Cybercriminals are trying to capitalize on the widely-covered ransomware attack conducted by REvil that hit Kaseya and over 1,500 businesses.

Kaseya Warns of A Phishing Campaign Distributing Infected “Security Updates”

Cybercriminals are trying to capitalize on the widely-covered ransomware attack conducted by REvil that hit Kaseya and over 1,500 businesses.

Kaseya warns about an ongoing phishing campaign that is designed to trick users into clicking on suspicious links and attachments presented as VSA security updates.

Yesterday, the company warned that scammers are using the news about the incident to send out fraudulent email notifications with the goal of breaching corporate networks.

“Spammers are using the news about the Kaseya incident to send out fake email notifications that appear to be Kaseya updates. These are phishing emails that may contain malicious links and/or attachments,” the company said in an alert issued on Thursday evening.

Kaseya warned that customers should not engage with these emails:

“Do not click on any links or download any attachments claiming to be a Kaseya advisory. Moving forward, Kaseya email updates will not contain any links or attachments.”

The company did not provide any details about the attacks, but the phishing campaign is similar to another campaign we reported yesterday that is targeting customers with the Cobalt Strike payload. This series of phishing attacks were detected by security researchers at Malwarebytes and are designed to take advantage of the ongoing ransomware crisis at Kaseya and steal sensitive information from targeted organizations.

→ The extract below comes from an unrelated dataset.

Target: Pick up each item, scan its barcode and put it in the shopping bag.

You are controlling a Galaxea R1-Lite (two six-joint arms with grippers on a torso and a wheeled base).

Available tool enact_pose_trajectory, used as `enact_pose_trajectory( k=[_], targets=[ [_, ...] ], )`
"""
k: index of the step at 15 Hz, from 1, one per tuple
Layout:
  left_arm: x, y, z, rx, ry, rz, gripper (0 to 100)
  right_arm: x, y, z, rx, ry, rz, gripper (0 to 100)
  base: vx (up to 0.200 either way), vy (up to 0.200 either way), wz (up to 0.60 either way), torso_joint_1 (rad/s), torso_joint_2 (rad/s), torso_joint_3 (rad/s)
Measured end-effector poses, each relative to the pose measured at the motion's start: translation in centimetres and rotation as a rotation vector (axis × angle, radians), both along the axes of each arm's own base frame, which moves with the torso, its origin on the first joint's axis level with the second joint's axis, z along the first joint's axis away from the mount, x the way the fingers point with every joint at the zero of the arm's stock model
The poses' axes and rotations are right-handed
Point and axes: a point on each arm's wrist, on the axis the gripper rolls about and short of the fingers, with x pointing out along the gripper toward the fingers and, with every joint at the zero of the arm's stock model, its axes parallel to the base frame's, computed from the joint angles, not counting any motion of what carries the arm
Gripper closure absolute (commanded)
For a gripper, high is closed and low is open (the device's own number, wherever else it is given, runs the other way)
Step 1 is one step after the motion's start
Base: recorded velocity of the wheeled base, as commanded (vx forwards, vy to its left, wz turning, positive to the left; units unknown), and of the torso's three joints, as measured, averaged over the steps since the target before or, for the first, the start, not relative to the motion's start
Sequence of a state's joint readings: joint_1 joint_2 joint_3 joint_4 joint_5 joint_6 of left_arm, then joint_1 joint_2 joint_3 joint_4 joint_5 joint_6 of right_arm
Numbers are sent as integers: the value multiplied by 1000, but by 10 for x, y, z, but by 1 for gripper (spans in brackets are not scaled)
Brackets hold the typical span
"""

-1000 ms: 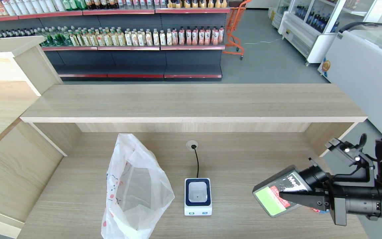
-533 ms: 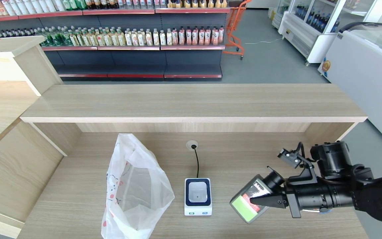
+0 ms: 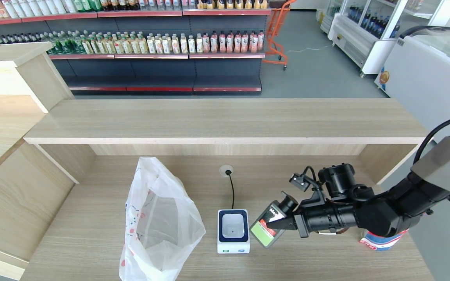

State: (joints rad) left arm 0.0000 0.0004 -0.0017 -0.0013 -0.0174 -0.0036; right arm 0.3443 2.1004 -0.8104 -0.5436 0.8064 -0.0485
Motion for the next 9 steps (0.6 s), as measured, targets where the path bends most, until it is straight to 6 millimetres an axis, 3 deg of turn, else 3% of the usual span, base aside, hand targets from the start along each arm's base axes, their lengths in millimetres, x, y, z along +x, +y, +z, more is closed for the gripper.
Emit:
enact_pose_trajectory(
  k=[9],
  targets=[
    [0,0,0,0,0,0,0,33,52,-21,-38,-65,9,100,0,0,0,0,0,0]
  ],
)
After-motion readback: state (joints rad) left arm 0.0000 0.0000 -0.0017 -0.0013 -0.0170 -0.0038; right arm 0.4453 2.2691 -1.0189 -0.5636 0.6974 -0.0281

“A malspam campaign is taking advantage of Kaseya VSA ransomware attack to drop CobaltStrike,” Malwarebytes researchers said. “It contains an attachment named ‘SecurityUpdates.exe’ as well as a link pretending to be security update from Microsoft to patch Kaseya vulnerability!”

Once the attackers have executed the fake Microsoft update, they can gain remote access to the targeted systems.

The same happened after the Colonial Pipeline attack in June, when threat actors distributed fake systems updates claiming they can block ransomware.

These campaigns highlight the lengths cybercriminals go to in order to create successful phishing attacks.

Since Kaseya has yet to fix the VSA zero-day, some of its customers might fall for this campaign’s tricks.

Following the Kaseya attack, the FBI and the CIA shared their guidance with victims.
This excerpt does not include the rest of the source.